The Houston Chronicle
British writer Fforde blends crime, comedy, alternative history in 'Eyre Affair'
By Fritz Lanham

THE characters resemble cartoon figures. The dialogue isn't particularly inspired. But give first-time British novelist Jasper Fforde his due: For sheer inventiveness his book is hard to beat.

Novelist Jasper Fforde says he loves to combine "strange ideas together." And he adds: "In none of my books do I have a very clear idea how they'll end when I begin." The Eyre Affair (Viking, $24.95) is an exuberant melange of crime, comedy and alternative history. Set in mid-1980s Britain, it posits a world in which the Crimean War has dragged on for 130 years, Wales is a xenophobic "people's republic," and literature is taken so seriously that disputes over who really wrote Shakespeare's plays provoke street riots. The Eyre in the title refers to Charlotte Bronte's 19th-century classic, Jane Eyre.
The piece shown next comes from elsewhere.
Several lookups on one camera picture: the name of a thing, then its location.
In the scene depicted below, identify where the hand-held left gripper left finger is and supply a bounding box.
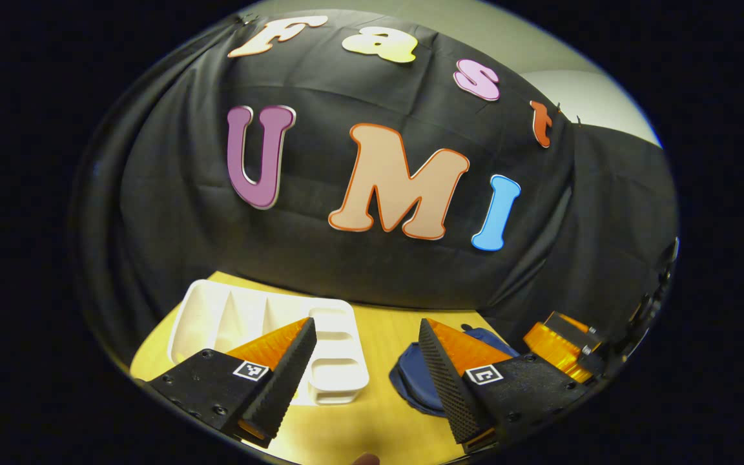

Here's how seriously literature is taken: A special police unit exists to ferret out forged poems, stolen manuscripts and the like. The "Literary Detectives" make up one of 30 "Special Operations" units -- "SpecOps" for short. There's a SpecOps branch charged with making sure no one alters time. Other branches are so secret no one knows what they do. Fforde's heroine, Thursday Next, is a literary detective.

"The thing that most interested me was putting strange ideas together," says the author, in something of an understatement.

Fforde, whose American book tour brought him to Houston last week, says he didn't set out to write an uncategorizable book, but that seems to have been the result. Book sellers don't quite know where to shelve The Eyre Affair. Some put it with the mysteries, some in the fantasy section (the works of the late Douglas Adams have been an obvious influence), others with straight fiction. Some apparently place it in the humor section.

"But nobody has managed to put it in a slot where it stays," says the 41-year-old Fforde, a cheerful, voluble man who gives every appearance of enjoying his writerly success. The book has done well in the United Kingdom and has garnered favorable early reviews in this country.

Fforde lived his first 12 years in London, then was packed off to boarding school, which he hated. The parental household was always awash in books, and Fforde was an ardent reader, but from the age of 11, films and television were his warmest passion. "An absorber, a sponge," is how he describes his youthful self. He also liked a mix of highbrow and lowbrow -- the Monte Python sketch where the boys employ semaphore flags to do Wuthering Heights. That sort of thing. A playful cast of mind is obviously the tap root of his fiction.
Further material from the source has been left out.